Eight people accused of abetting the jihadist murder of French teacher Samuel Paty are to learn their fate after a six-week trial in a Paris court.
They include the father of a schoolgirl whose lie about Paty’s alleged discrimination against Muslims in the classroom set in motion the chain of events which led to his beheading on a street in October 2020.
Also on trial are a Muslim activist who led an online campaign against Paty, two boyhood friends of Chechen-born killer Abdoullakh Anzorov who allegedly helped him acquire weapons, and four radicalised men with whom he exchanged messages on social media.
Anzorov was shot dead by police minutes after killing the 47 year-old history-geography teacher outside his secondary school in the Paris suburb of Conflans-Saint-Honorine.

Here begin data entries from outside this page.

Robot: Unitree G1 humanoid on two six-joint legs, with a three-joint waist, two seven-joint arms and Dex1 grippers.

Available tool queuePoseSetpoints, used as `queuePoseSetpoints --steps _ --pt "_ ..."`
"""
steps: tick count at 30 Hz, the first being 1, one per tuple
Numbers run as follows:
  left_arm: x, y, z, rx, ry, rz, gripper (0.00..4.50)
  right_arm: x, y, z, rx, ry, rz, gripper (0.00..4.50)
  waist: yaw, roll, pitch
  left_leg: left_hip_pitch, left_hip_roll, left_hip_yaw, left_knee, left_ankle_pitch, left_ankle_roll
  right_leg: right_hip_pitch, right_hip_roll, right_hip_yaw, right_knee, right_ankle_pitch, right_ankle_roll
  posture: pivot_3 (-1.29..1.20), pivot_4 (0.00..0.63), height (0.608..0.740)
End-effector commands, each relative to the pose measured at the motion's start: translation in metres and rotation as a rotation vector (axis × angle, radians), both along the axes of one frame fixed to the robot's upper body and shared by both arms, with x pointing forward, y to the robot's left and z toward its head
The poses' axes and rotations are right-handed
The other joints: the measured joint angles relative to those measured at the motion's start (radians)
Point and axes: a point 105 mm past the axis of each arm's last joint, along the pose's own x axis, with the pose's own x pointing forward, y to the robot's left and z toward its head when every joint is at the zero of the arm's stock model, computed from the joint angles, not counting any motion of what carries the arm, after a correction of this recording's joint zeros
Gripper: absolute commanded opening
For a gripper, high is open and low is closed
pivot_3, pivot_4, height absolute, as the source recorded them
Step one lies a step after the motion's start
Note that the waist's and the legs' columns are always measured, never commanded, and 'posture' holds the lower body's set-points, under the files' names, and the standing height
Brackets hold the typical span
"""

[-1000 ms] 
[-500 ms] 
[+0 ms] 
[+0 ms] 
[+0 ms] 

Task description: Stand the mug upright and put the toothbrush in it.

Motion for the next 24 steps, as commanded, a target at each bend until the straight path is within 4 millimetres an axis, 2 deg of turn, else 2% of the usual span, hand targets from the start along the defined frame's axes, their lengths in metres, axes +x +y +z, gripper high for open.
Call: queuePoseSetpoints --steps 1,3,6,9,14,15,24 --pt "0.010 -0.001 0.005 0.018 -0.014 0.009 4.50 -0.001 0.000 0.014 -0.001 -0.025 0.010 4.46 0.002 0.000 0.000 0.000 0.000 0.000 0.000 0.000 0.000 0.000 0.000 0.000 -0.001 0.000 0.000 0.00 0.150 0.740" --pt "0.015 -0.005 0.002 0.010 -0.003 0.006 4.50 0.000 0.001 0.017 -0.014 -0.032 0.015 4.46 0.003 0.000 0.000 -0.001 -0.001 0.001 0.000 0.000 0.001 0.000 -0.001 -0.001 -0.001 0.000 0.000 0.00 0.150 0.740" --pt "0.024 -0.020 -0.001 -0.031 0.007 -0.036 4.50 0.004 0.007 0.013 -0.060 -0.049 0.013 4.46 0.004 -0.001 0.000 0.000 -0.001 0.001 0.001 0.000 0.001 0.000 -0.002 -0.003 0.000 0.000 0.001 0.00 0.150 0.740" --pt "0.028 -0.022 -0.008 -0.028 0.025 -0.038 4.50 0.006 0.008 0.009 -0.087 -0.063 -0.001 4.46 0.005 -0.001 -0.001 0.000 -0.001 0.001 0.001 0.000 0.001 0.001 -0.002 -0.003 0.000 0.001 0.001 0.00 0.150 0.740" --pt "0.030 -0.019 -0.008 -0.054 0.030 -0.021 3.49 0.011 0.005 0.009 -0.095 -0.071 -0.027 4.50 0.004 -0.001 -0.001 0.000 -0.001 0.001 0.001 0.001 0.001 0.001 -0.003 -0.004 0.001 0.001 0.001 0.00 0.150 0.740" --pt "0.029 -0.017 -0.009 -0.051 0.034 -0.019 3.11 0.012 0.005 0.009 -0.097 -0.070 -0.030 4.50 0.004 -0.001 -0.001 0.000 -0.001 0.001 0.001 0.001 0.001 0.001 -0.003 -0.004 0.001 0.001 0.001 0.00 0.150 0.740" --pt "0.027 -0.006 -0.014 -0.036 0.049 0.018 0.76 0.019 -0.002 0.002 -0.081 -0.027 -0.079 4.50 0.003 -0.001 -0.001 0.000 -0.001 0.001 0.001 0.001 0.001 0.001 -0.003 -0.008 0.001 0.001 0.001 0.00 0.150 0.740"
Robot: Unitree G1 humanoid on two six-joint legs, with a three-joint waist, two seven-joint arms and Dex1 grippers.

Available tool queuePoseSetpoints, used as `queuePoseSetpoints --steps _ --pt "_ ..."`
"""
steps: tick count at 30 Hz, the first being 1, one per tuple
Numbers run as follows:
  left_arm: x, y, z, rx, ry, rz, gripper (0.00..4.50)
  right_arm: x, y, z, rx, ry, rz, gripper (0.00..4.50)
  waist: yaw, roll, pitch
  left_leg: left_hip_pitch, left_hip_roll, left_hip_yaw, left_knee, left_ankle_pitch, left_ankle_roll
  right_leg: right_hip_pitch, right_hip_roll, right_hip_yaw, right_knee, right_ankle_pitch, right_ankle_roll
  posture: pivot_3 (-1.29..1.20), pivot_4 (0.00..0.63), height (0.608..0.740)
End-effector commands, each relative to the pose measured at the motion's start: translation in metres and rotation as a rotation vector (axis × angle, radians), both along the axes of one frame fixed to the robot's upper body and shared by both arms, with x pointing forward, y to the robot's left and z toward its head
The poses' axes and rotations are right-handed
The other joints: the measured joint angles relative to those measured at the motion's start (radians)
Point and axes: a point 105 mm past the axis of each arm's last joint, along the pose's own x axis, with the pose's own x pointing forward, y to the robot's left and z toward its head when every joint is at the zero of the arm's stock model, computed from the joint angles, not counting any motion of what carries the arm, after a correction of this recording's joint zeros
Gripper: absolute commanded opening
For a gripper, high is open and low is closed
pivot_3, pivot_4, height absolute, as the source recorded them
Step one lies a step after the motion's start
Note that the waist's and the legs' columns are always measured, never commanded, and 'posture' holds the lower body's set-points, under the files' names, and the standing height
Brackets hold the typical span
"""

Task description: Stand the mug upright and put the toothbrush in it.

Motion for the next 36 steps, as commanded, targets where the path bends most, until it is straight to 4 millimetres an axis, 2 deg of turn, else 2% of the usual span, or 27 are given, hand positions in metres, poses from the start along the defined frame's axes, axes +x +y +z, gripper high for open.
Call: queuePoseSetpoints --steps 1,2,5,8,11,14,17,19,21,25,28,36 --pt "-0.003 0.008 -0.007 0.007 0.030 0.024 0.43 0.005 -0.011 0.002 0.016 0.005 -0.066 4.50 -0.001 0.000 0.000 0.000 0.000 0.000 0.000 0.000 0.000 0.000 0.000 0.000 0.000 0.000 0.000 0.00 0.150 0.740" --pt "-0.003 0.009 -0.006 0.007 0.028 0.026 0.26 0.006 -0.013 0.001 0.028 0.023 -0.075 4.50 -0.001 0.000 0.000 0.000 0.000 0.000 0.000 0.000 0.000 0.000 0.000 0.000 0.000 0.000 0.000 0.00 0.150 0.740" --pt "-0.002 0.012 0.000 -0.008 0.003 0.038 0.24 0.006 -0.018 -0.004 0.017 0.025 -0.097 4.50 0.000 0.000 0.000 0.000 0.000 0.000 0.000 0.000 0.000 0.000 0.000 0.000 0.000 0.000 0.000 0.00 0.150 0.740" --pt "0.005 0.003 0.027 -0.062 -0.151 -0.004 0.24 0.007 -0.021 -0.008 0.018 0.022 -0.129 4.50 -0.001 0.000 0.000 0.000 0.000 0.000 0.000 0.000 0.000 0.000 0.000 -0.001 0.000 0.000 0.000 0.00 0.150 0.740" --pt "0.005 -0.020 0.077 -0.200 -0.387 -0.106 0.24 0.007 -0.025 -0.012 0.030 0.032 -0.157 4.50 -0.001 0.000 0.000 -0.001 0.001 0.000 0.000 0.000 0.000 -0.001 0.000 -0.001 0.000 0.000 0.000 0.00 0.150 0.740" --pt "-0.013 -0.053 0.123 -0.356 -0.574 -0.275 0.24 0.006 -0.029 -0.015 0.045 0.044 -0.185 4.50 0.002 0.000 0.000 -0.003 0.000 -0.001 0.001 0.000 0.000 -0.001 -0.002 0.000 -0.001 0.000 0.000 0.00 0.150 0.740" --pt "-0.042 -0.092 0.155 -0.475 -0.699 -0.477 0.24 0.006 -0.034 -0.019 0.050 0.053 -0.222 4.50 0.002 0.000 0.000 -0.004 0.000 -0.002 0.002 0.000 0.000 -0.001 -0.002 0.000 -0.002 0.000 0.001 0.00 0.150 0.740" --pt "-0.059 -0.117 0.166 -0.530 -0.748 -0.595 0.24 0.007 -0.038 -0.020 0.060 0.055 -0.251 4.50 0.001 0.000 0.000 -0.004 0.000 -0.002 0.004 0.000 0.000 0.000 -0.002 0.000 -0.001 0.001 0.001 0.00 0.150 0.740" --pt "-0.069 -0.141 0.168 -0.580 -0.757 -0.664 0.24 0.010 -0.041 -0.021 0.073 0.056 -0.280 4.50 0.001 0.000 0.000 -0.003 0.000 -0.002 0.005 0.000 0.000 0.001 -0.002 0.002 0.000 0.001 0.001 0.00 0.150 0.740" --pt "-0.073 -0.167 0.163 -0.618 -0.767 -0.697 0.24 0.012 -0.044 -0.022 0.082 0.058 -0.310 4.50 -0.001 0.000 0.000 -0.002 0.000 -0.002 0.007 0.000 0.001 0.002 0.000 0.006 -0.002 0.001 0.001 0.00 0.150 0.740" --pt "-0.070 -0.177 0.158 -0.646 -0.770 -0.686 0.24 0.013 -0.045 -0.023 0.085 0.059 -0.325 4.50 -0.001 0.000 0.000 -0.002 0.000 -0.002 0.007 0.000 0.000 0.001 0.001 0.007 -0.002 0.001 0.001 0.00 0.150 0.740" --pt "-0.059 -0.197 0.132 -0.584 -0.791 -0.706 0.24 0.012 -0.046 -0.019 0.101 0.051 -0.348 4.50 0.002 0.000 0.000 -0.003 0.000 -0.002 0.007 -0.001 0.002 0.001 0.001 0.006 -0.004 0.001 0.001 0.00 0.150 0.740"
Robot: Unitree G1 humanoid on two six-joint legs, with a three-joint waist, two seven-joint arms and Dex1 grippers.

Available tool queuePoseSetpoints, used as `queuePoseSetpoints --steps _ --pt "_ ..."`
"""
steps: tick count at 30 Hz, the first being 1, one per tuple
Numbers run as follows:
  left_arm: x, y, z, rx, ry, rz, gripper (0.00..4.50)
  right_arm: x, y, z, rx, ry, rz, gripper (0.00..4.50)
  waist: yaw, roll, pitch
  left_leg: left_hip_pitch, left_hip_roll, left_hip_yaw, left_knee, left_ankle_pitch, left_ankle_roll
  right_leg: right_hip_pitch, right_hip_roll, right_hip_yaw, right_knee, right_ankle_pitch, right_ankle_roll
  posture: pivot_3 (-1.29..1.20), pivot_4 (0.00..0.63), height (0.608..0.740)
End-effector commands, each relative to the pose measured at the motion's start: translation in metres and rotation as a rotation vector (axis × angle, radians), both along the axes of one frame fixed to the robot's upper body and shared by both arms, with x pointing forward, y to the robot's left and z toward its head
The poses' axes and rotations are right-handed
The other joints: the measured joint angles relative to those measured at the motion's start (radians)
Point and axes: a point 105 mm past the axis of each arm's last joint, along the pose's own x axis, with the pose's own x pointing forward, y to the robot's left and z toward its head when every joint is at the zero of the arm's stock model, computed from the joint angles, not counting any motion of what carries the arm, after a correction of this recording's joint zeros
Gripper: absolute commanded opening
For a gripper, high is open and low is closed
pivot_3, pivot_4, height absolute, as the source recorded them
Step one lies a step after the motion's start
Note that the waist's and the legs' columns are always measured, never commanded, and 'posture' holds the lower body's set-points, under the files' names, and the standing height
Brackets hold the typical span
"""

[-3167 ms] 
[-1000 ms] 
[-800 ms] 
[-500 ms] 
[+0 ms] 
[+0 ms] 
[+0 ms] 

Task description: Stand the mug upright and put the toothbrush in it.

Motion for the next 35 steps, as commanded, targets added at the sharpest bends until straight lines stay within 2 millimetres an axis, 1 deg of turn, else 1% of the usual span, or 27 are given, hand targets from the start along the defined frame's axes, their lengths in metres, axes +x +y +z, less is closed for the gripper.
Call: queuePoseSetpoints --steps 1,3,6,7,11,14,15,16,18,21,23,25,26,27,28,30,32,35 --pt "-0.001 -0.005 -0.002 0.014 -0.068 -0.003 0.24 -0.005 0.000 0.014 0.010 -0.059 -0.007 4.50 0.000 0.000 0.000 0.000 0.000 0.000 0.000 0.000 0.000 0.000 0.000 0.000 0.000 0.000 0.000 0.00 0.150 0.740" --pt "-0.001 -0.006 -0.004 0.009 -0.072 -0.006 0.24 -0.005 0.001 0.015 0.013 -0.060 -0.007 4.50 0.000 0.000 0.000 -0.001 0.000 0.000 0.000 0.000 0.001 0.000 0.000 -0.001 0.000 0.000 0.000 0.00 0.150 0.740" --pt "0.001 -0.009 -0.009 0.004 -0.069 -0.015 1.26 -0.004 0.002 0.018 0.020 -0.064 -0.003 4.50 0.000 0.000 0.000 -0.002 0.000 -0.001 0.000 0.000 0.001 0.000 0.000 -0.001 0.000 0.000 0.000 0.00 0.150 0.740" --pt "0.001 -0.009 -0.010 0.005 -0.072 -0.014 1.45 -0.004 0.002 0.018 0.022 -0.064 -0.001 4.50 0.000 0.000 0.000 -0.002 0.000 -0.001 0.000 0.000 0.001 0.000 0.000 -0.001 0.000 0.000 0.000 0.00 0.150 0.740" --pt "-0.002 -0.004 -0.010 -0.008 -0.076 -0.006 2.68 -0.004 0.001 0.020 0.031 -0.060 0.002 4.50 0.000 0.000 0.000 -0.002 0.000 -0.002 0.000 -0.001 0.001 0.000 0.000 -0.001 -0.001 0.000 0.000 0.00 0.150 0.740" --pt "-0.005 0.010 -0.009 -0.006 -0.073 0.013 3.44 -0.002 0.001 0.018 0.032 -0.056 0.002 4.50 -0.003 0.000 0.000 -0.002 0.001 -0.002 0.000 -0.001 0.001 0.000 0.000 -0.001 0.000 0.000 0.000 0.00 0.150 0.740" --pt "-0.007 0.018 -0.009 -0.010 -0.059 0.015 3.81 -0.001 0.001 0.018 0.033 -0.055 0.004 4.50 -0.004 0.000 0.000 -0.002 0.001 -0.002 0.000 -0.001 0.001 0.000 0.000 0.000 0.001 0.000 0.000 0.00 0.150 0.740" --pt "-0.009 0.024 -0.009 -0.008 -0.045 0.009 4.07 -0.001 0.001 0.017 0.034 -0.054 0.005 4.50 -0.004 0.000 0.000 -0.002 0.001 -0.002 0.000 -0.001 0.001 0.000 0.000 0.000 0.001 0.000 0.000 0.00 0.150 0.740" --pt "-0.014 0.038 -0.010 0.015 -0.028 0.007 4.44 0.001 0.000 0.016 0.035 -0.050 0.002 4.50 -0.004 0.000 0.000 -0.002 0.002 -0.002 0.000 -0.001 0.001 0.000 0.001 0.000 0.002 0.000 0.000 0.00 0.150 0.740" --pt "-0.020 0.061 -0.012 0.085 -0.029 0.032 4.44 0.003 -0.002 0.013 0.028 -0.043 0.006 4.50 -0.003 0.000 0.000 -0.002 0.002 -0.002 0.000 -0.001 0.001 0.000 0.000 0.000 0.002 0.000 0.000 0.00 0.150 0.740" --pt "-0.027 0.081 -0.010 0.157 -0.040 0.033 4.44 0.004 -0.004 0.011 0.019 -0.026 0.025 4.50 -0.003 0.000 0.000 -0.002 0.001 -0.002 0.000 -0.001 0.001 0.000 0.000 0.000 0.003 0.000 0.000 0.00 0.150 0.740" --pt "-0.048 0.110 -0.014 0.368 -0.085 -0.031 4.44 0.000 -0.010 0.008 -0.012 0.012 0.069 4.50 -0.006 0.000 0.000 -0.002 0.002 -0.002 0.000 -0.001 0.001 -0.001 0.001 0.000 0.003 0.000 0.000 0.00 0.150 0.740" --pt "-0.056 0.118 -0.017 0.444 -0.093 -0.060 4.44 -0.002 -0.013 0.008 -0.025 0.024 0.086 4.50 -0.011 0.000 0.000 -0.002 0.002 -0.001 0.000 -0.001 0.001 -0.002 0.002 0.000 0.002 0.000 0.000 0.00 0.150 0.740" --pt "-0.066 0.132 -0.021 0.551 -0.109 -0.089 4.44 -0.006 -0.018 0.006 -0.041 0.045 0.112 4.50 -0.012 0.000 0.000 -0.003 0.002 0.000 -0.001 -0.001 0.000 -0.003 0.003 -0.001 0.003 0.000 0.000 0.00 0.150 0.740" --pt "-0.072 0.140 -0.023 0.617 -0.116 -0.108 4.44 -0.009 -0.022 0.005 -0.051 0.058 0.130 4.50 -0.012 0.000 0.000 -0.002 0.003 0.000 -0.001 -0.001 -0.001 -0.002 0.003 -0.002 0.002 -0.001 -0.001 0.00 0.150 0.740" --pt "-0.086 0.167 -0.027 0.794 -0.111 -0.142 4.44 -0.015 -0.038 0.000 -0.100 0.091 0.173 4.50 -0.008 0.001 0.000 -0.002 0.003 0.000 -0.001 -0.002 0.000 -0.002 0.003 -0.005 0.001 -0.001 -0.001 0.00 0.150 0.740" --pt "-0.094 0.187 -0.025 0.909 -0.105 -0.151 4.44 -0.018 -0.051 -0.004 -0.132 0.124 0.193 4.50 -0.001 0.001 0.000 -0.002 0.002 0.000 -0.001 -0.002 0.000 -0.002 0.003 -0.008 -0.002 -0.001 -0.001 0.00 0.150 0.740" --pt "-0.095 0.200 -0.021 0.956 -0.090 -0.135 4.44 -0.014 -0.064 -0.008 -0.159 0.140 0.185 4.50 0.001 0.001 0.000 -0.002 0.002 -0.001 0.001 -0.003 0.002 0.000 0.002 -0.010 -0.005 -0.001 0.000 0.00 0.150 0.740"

He was fired up by claims circulating on the internet that a few days earlier Paty had ordered Muslims to leave his class of 13-year-olds before revealing obscene pictures of the prophet Muhammad.
In fact Paty had been conducting a lesson on freedom of speech, and before showing one of the controversial images first published by Charlie Hebdo magazine, he advised pupils to avert their eyes if they feared being offended.
The schoolgirl, named as Z. Chnina, had not even been in class when this happened, but told her father she had been punished for raising an objection.
The trial has centred on legal arguments over whether people who in advance had no knowledge of the attack – or in some cases even of its perpetrator – could by their words nonetheless be guilty of “terrorist association”.
Summing up in court this week, prosecution lawyers asked for jail terms of between 18 months suspended and 16 years for the accused, saying their actions had indirectly led to the atrocity.
However, the prosecution had also angered members of Paty’s family by refusing to push for maximum sentences, and by downgrading the qualification of some of the imputed crimes.

During the trial, the court heard the first public testimony from the girl, Z. Chnina, now aged 17.
A year ago she was given a short suspended sentence for slander by a juvenile court, whose hearings were conducted behind closed doors.